Drought can affect a community in many ways. Its direct or indirect impacts can be grouped in three clusters: (i) economic impacts, as failed or infected crops, loss of livestock production, loss of income, capital shortfall and price increase; (ii) environmental impacts, as loss of wildlife and water quality, fires, soil erosion and loss of biodiversity; (iii) and social impacts, including health, public safety, conflicts between water users, reduced quality of life and poverty. Drought vulnerability is a complex concept that includes both biophysical and socioeconomic drivers that determine people’s susceptibility to harm and capacity to cope with drought.Components of drought vulnerability are, for instance, inadequate disaster management, limitations of technology and of the economy, social factors and environmental constraints (Naumann et al. 2014).

Situated within the international debate on the gender dimensions of climate change, this paper will present the key findings of an empirical study that assessed how men and women experience drought in Fedis woreda, Ethiopia. More specifically, it presents men’s and women’s disaster risk to drought with the aim of contributing to a broader understanding of the phenomenon to policy makers, sector officers and researchers. The data have been collected during fieldwork conducted between October and December 2014 in Bidi Bora, a lowland agro-pastoralist kebele inhabited by 8,235 people. Bidi Bora is one of the 19 kebeles that are comprised in Fedis, a woreda located in the East Hararghe Zone, Oromia Region, Eastern Ethiopia.

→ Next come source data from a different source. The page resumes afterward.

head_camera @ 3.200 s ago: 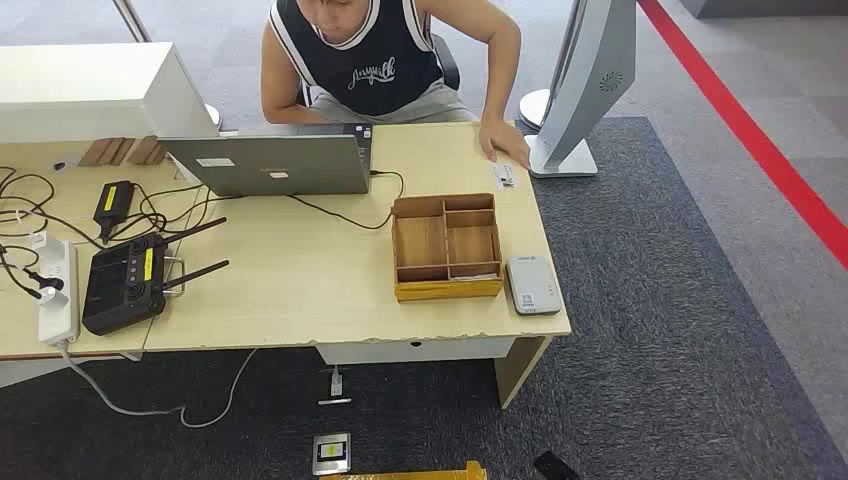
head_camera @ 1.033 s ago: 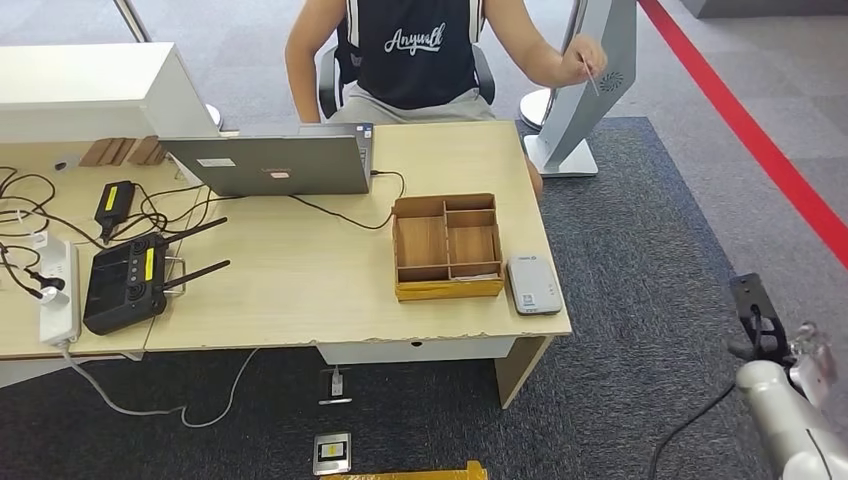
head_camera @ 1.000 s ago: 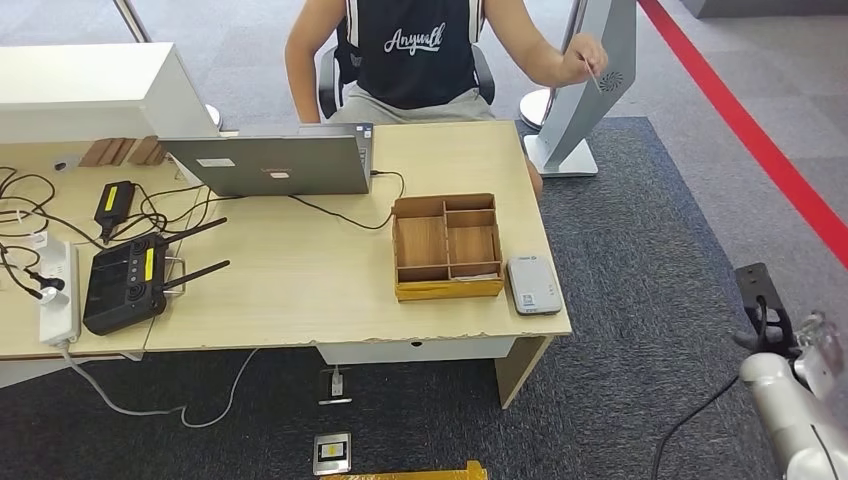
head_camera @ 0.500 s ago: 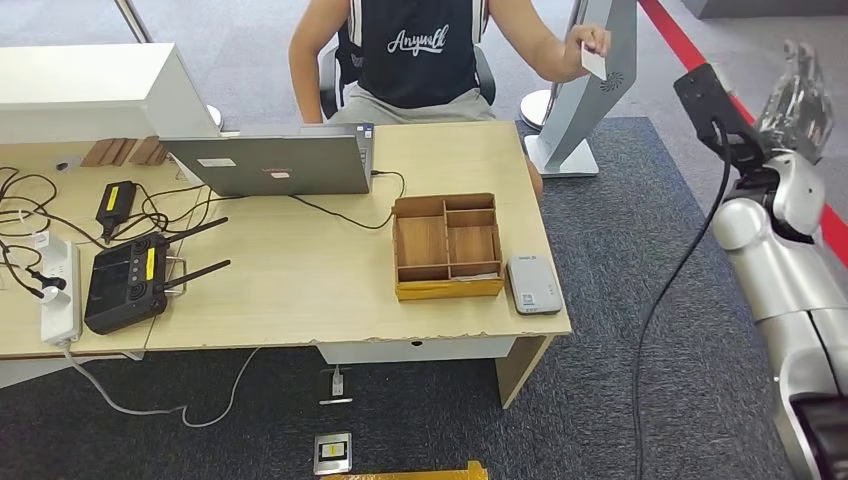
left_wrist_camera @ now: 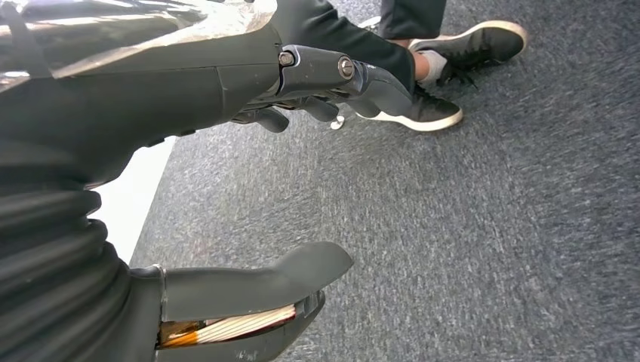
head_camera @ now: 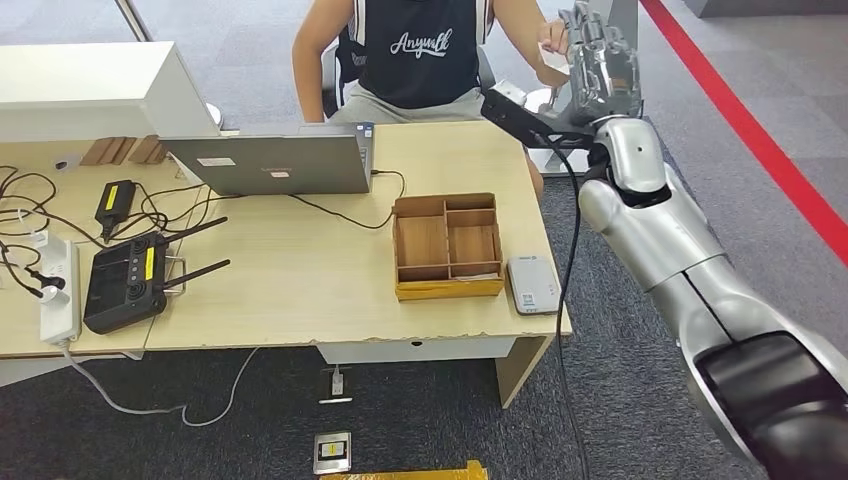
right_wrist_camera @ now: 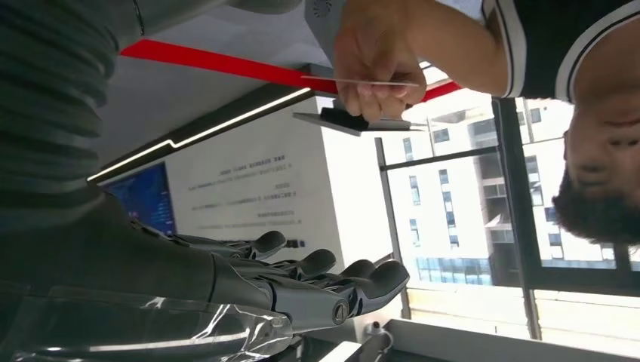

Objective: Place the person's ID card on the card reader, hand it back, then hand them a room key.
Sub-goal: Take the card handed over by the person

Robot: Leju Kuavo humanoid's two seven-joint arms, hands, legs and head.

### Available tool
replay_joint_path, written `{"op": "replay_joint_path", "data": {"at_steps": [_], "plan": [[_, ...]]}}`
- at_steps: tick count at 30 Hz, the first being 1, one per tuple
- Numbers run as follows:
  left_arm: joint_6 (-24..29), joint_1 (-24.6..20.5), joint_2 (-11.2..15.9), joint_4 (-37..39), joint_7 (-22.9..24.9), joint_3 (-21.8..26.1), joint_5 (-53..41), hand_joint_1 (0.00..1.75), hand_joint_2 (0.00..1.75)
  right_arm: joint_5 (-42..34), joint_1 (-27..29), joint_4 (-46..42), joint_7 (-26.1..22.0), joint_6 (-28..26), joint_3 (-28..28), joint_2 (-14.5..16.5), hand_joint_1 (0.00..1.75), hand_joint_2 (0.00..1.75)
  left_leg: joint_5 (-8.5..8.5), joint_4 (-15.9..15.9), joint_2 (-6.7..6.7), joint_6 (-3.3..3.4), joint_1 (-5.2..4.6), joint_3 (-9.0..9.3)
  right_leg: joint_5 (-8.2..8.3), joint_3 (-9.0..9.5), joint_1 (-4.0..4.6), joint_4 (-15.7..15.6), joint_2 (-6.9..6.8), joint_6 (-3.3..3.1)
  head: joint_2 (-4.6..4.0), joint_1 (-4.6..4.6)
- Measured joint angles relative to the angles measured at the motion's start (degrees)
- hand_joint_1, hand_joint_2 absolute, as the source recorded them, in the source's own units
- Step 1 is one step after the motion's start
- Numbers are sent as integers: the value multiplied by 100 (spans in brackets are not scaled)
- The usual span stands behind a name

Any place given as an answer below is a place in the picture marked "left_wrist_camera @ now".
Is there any white board panel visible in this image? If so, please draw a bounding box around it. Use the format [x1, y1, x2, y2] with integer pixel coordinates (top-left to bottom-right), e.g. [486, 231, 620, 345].
[90, 136, 177, 265]

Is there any person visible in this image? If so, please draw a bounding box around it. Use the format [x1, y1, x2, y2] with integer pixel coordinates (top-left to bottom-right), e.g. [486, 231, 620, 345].
[269, 0, 528, 133]

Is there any dark grey floor mat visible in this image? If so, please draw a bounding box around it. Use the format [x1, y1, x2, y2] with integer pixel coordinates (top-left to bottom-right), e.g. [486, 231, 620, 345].
[130, 0, 640, 362]

The section below introduces the conceptual approach and methodology used in this research. This is followed by background information on the general level of exposure to drought in the case study area and the gender relations patterns in the research area, as identified during data collection. Then I will present men’s and women’s susceptibility to drought and their coping capacity. This will be followed by a brief look at government initiatives concerning disaster risk reduction. Finally, I will list the different factors contributing to men’s and women’s vulnerability to drought and suggest recommendations for policy makers based on the research findings.